§ Try it
Select all lines holding the word "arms" from the entries that follow.

=== Begin Enclosure ===

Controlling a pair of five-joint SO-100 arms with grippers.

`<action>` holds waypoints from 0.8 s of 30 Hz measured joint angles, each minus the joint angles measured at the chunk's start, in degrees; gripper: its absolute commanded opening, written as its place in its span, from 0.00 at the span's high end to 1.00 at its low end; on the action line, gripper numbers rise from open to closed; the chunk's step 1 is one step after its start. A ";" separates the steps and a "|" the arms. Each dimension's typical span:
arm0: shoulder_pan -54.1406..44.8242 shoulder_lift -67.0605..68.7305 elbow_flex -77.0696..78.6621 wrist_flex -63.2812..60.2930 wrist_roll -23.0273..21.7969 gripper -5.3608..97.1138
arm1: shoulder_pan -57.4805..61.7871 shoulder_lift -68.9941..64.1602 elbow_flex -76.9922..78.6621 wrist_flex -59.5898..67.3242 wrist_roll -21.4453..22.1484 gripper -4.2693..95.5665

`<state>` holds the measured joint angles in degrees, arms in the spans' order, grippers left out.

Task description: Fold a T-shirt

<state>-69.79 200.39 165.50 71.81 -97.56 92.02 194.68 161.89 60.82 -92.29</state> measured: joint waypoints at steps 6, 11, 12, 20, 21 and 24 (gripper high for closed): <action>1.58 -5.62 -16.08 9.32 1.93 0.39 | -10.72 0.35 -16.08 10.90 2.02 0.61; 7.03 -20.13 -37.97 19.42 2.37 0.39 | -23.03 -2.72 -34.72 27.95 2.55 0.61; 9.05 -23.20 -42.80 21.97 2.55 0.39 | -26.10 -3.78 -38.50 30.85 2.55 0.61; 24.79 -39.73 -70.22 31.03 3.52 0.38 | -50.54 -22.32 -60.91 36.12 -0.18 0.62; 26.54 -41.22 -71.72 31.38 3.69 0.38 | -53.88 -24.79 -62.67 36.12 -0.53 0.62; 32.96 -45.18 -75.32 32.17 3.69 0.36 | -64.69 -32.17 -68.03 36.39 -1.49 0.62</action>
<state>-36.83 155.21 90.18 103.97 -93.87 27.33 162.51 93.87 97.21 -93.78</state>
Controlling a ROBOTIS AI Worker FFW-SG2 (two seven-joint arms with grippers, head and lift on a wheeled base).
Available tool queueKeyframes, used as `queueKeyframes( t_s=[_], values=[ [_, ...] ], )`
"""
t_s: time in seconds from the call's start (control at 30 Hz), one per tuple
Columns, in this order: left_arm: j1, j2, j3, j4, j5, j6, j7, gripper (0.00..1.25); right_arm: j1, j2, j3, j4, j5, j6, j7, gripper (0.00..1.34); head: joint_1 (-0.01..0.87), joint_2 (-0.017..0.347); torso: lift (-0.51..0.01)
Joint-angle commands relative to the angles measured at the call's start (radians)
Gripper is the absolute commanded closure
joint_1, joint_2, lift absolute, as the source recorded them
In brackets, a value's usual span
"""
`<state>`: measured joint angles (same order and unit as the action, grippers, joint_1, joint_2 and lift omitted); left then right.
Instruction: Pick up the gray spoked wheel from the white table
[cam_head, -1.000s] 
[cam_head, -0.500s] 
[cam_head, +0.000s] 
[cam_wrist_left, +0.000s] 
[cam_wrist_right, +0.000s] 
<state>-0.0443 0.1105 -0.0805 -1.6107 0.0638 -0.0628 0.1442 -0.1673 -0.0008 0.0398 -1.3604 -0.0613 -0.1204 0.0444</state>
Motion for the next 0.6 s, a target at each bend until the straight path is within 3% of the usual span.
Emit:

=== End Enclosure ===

§ Answer box
Controlling a pair of five-joint SO-100 arms with grippers.
`<action>` holds waypoints from 0.8 s of 30 Hz measured joint angles, each minus the joint angles measured at the chunk's start, in degrees; gripper: its absolute commanded opening, written as its place in its span, from 0.00 at the span's high end to 1.00 at its low end; on the action line, gripper numbers rise from open to closed; the chunk's step 1 is one step after its start. A ";" separates the steps and a "|" the arms. Each dimension's typical span:
`<state>` holds the measured joint angles in degrees, arms in the spans' order, grippers left out.
Controlling a ROBOTIS AI Worker FFW-SG2 (two seven-joint arms with grippers, head and lift on a wheeled base).

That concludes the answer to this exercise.